Deep Learning in Action – part 2

저자 Johanna Pingel, July 20, 2018

15 회 조회 (최근 30일) | 0 좋아요 | 0 댓글

Hello Everyone! It's Johanna, and Steve has allowed me to take over the blog from time to time to talk about deep learning.

I'm back for another episode of:

“Deep Learning in Action: Cool projects created at MathWorks

This aims to give you insight into what we’re working on at MathWorks: I’ll show some demos, and give you access to the code and maybe even post a video or two. Today’s demo is called "Sentiment Analysis" and it’s the second article in a series of posts, including:

3D Point Cloud Segmentation using CNNs
GPU Coder
Age Detection
Pictionary

The developer of the demo is Heather Gorr, who's been doing lots of work with Deep Learning lately. She is a demo creator and presenter extraordinaire. She creates demos that we present to customers, but for those of you not able to attend one of these presentations, we'd like to show you one of these demos here.

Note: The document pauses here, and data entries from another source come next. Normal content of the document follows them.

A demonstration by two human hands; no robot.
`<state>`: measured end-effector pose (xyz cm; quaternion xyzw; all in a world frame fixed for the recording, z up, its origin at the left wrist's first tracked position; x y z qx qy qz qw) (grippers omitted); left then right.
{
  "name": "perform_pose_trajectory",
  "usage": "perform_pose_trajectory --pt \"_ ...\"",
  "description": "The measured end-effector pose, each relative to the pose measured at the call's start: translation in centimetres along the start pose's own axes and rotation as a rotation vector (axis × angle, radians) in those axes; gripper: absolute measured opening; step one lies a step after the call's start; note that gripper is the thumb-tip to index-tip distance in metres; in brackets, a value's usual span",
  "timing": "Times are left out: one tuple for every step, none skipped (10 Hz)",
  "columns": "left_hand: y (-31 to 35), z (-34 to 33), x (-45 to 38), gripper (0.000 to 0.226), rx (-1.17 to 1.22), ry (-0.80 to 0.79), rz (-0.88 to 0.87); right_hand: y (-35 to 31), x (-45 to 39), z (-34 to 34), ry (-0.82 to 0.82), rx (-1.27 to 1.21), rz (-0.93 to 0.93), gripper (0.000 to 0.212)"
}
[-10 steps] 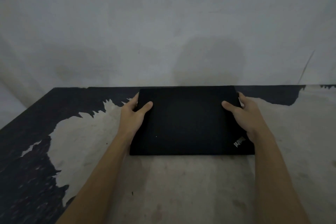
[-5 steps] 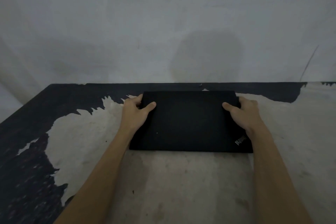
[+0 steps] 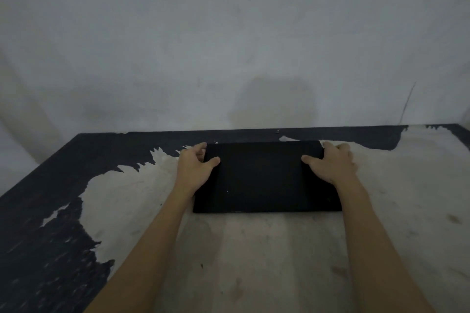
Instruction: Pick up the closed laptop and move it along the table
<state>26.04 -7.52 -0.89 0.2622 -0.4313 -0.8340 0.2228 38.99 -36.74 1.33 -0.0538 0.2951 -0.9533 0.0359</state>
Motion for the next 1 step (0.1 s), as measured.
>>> perform_pose_trajectory --pt "1.58 1.95 0.25 0.039 -0.048 0.126 -0.138 -2.37 1.66 1.12 0.164 -0.111 0.190 0.069"
Point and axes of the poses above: each hand's wrist, its own x-axis away from the middle knuckle, its own z-axis out of the back of the hand, y = z × x, the point moved 2 cm from there along -x, towards the middle knuckle, and after that the axes turned 1 degree about -z, right-handed, at the moved point
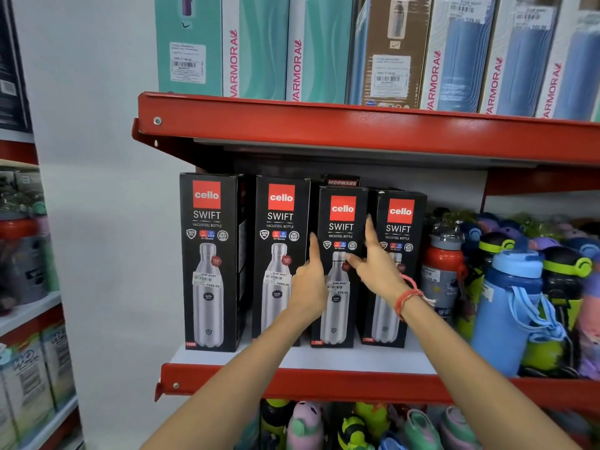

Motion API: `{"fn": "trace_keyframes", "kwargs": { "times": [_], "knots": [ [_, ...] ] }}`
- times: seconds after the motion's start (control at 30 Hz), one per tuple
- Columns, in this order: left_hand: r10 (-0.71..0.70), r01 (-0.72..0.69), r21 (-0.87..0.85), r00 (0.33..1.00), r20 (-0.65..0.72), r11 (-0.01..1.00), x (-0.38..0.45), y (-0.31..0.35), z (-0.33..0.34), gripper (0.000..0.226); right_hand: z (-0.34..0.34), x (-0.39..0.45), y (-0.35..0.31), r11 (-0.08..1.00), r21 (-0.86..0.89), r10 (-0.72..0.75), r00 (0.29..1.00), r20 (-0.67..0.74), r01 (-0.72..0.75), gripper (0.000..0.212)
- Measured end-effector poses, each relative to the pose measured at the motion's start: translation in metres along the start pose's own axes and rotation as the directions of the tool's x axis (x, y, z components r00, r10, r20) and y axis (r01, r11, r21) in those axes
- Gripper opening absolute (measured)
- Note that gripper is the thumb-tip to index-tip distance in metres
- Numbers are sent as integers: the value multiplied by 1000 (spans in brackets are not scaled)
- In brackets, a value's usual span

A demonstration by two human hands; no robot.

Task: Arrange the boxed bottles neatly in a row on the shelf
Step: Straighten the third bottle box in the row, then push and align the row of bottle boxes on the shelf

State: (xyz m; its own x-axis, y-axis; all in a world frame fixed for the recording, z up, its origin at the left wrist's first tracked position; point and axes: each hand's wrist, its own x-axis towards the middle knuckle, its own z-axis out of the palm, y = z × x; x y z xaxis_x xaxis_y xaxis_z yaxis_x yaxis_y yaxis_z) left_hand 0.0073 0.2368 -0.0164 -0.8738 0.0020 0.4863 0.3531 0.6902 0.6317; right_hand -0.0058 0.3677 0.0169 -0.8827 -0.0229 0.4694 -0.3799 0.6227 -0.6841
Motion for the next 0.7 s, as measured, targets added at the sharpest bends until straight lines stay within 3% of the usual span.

This example is based on the new capabilities in the Text Analytics Toolbox, and proves it's not always about images in this blog.

Demo: Sentiment Analysis

Imagine typing in a term and instantly getting a sense of how that term is perceived? That's what we're going to do today. What better place to start when talking about sentiment, than Twitter? Twitter is filled with positively and negatively charged statements, and companies are always looking for insight into how their company is perceived without reading every tweet. Sentiment analysis can have many practical applications, such as branding, political campaigning, and advertising.

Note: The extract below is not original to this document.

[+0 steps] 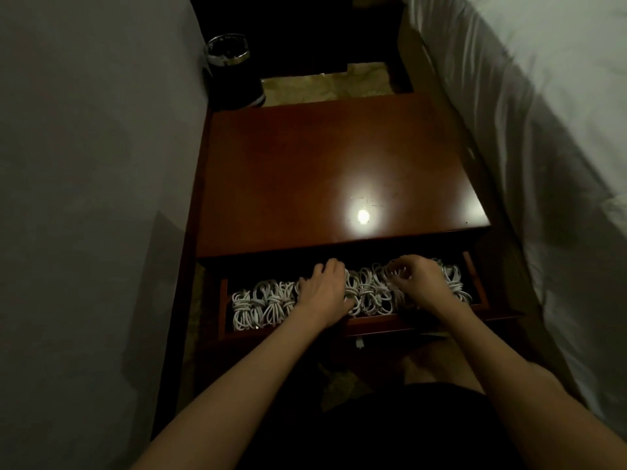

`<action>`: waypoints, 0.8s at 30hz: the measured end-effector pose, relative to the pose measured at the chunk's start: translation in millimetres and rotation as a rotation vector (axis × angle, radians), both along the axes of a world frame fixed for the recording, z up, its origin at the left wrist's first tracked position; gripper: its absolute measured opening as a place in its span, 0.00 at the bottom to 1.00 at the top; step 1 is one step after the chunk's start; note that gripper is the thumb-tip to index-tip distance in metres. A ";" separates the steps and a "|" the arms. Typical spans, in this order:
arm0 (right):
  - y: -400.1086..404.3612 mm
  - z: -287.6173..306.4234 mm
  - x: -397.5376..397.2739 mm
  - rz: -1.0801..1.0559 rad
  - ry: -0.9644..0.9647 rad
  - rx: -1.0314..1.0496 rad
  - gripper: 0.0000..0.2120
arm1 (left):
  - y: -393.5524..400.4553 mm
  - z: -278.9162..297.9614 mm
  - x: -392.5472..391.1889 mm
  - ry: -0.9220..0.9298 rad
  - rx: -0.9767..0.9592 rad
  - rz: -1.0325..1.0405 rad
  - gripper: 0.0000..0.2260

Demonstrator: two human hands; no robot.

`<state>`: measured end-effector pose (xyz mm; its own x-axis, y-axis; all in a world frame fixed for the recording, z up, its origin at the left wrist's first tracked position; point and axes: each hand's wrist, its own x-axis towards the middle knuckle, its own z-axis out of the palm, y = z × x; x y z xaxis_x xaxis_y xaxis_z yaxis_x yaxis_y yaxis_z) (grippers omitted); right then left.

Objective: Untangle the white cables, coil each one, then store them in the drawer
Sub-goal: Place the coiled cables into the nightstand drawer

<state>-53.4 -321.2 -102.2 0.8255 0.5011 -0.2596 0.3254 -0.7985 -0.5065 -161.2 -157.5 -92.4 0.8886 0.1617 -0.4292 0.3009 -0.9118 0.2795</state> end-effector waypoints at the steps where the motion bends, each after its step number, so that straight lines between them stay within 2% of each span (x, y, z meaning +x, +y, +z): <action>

In this example we'll analyze Twitter data to see whether the sentiment surrounding a specific term or phrase is generally positive or negative.

Machine learning was (and still is) commonly used for sentiment analysis. It is often used to analyze individual words, whereas deep learning can be applied to complete sentences, greatly increasing its accuracy. Here is an app that Heather built to quickly show sentiment analysis in MATLAB. It ties into live Twitter data, shows a word cloud of the popular words associated with a term, and the overall sentiment score:

Before we get into the demo, I have two shameless plugs:

If you are doing any sort of text analysis, you should really check out the new Text Analytics Toolbox. I’m not a text analytics expert, and I take for granted all the processing that needs to happen to turn natural language into something a computer can understand. In this example, there are functions to take all the hard work out of processing text, something that will save you hundreds of hours.
Secondly, I just discovered that if you want to plug into live Twitter feed data, we have a toolbox for that too! This is the Datafeed Toolbox. It lets you access live feeds like Twitter, and real-time market data from leading financial data providers. Any day traders out there? Might be worth considering this toolbox!

Training Data

The original dataset that was used contains 1.6 million pre-classified tweets. This subset contains 100,000 tweets. The original dataset can be found at http://thinknook.com/twitter-sentiment-analysis-training-corpus-dataset-2012-09-22/

Here is a sampling of training tweets:

Tweet	Sentiment
"I LOVE @Health4UandPets u guys r the best!! "	Positive
"@nicolerichie: your picture is very sweet "	Positive
"Dancing around the room in Pjs, jamming to my ipod. Getting dizzy. Well twitter, you asked! "	Positive
"Back to work! "	Negative
"tired but can't sleep "	Negative
"Just has the worst presentation ever! "	Negative
"So it snowed last night. Not enough to call in for a snow day at work though. "	Negative

How were these classified as positive and/or negative? Great question! After all, we could have an argument/debate on whether “Back to work!” could also be a positive tweet.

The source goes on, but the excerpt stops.